- _PROBLEM DESCRIPTION_:
Output exactly the lines below, starting with the line that has "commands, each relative" and going on through the line that has "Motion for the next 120", both included, and no other lines.

- _INFORMATION GIVEN_:

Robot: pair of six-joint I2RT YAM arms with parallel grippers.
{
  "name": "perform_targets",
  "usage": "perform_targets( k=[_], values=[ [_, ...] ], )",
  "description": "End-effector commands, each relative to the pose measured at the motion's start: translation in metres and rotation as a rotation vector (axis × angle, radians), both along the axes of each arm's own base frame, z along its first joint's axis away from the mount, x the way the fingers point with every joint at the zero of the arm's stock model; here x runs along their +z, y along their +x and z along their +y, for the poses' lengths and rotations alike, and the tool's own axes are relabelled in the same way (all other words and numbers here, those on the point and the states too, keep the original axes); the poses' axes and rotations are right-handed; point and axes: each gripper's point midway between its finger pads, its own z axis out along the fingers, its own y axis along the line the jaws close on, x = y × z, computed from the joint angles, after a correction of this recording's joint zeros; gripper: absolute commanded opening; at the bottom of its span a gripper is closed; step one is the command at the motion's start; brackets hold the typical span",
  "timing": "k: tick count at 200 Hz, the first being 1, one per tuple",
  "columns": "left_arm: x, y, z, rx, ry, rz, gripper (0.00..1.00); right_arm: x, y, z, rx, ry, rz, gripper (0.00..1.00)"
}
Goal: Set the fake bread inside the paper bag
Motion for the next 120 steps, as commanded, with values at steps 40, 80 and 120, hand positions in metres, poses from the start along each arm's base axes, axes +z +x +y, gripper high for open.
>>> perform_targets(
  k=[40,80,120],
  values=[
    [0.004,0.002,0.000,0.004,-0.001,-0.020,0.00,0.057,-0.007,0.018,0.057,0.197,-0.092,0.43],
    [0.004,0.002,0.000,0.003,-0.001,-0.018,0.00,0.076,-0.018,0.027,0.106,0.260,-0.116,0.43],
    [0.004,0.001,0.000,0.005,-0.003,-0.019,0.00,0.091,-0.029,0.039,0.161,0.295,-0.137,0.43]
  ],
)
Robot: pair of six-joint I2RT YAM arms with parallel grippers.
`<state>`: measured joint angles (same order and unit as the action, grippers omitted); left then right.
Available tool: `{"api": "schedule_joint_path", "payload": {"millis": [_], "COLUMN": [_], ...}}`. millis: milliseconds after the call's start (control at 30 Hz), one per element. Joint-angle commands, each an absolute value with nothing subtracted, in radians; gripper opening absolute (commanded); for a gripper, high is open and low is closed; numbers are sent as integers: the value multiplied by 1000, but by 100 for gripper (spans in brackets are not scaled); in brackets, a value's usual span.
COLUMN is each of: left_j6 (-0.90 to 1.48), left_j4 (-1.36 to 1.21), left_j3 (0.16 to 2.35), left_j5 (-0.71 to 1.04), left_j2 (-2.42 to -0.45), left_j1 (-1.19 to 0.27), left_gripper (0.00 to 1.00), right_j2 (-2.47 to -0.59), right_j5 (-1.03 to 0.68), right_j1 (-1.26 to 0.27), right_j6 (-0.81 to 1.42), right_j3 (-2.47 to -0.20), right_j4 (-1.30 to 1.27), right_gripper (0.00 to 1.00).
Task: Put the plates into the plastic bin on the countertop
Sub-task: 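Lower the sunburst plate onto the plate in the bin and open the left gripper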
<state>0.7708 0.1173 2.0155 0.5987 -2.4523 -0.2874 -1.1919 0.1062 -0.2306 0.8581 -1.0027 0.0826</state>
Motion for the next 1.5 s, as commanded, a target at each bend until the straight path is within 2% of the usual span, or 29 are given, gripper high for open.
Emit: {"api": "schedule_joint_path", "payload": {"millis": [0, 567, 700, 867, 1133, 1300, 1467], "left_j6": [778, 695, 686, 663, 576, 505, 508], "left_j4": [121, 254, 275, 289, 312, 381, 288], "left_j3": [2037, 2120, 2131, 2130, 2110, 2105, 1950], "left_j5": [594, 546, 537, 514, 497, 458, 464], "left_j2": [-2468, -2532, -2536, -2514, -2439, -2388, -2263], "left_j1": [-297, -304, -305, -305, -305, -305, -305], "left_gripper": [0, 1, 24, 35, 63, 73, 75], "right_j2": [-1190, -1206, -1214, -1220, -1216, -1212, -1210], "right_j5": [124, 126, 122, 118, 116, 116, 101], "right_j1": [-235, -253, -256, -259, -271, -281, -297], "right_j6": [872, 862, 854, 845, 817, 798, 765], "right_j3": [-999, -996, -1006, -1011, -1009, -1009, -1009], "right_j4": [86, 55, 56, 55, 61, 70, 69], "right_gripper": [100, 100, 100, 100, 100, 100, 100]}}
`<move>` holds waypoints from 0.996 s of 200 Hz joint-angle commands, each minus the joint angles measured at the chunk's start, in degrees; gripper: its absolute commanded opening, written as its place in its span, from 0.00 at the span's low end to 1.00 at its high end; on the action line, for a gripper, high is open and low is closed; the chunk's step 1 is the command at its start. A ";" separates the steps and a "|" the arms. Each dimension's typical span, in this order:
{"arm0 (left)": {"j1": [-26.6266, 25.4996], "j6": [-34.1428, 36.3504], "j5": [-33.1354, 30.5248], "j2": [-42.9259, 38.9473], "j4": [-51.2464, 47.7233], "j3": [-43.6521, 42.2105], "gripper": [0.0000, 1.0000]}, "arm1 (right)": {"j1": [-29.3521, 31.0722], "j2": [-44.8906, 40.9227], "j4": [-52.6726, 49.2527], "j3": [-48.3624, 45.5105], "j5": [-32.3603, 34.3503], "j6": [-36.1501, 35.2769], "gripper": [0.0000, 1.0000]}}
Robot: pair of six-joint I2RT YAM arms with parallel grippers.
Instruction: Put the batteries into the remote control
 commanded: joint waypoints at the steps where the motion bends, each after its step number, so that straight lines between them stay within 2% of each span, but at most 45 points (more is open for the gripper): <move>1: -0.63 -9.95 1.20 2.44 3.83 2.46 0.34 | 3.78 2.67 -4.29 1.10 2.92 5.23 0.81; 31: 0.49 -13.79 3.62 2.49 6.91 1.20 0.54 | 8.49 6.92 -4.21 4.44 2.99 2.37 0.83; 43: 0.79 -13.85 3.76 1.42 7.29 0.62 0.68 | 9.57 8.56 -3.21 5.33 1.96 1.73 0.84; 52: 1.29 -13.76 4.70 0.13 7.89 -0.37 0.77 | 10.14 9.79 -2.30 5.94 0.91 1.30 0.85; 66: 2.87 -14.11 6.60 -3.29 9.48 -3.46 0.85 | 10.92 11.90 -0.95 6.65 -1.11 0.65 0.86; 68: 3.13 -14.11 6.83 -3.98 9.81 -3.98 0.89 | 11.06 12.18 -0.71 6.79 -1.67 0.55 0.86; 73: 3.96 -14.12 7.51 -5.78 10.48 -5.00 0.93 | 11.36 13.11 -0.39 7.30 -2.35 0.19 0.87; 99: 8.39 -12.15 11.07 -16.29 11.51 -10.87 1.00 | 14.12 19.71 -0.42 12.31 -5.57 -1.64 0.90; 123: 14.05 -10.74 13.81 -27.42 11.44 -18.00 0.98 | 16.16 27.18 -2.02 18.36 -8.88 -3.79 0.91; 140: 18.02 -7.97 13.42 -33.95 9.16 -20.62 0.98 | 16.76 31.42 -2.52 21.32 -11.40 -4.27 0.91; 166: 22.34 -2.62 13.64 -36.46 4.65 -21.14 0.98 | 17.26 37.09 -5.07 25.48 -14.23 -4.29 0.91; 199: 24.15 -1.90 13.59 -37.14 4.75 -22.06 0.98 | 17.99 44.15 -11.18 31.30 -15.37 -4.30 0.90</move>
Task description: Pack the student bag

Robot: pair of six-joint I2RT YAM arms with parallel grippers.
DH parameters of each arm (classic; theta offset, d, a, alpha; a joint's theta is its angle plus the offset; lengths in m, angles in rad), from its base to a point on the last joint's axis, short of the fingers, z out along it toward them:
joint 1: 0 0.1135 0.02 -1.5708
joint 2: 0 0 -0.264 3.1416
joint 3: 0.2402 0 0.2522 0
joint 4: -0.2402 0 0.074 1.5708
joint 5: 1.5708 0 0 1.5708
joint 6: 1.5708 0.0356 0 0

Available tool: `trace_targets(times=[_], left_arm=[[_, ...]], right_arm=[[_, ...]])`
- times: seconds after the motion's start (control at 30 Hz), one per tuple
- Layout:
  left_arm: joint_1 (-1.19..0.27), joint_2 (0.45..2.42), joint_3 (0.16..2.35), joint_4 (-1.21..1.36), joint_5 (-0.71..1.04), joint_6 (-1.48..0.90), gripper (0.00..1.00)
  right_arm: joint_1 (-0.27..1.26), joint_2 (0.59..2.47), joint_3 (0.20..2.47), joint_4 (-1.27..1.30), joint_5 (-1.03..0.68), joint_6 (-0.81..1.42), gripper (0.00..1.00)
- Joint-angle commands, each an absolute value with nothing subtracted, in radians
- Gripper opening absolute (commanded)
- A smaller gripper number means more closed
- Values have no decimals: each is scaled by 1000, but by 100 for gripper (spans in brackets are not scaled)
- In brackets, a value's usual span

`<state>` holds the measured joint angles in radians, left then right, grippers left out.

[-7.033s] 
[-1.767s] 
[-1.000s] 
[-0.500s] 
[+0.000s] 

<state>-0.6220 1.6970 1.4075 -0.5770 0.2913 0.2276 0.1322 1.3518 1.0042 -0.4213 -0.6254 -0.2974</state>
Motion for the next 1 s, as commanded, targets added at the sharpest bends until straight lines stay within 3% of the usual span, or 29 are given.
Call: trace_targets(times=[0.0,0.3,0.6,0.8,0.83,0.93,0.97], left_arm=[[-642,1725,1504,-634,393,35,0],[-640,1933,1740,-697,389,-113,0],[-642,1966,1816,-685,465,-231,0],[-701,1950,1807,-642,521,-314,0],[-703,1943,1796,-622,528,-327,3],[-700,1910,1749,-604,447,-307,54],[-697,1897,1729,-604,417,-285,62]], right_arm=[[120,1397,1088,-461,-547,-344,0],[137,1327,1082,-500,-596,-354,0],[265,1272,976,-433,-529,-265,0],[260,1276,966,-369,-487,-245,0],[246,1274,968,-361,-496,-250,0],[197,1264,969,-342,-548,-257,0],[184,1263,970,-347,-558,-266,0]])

- _SOLUTION TO THIS EXERCISE_:
  "description": "End-effector commands, each relative to the pose measured at the motion's start: translation in metres and rotation as a rotation vector (axis × angle, radians), both along the axes of each arm's own base frame, z along its first joint's axis away from the mount, x the way the fingers point with every joint at the zero of the arm's stock model; here x runs along their +z, y along their +x and z along their +y, for the poses' lengths and rotations alike, and the tool's own axes are relabelled in the same way (all other words and numbers here, those on the point and the states too, keep the original axes); the poses' axes and rotations are right-handed; point and axes: each gripper's point midway between its finger pads, its own z axis out along the fingers, its own y axis along the line the jaws close on, x = y × z, computed from the joint angles, after a correction of this recording's joint zeros; gripper: absolute commanded opening; at the bottom of its span a gripper is closed; step one is the command at the motion's start; brackets hold the typical span",
  "timing": "k: tick count at 200 Hz, the first being 1, one per tuple",
  "columns": "left_arm: x, y, z, rx, ry, rz, gripper (0.00..1.00); right_arm: x, y, z, rx, ry, rz, gripper (0.00..1.00)"
}
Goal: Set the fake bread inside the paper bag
Motion for the next 120 steps, as commanded, with values at steps 40, 80 and 120, hand positions in metres, poses from the start along each arm's base axes, axes +z +x +y, gripper high for open.

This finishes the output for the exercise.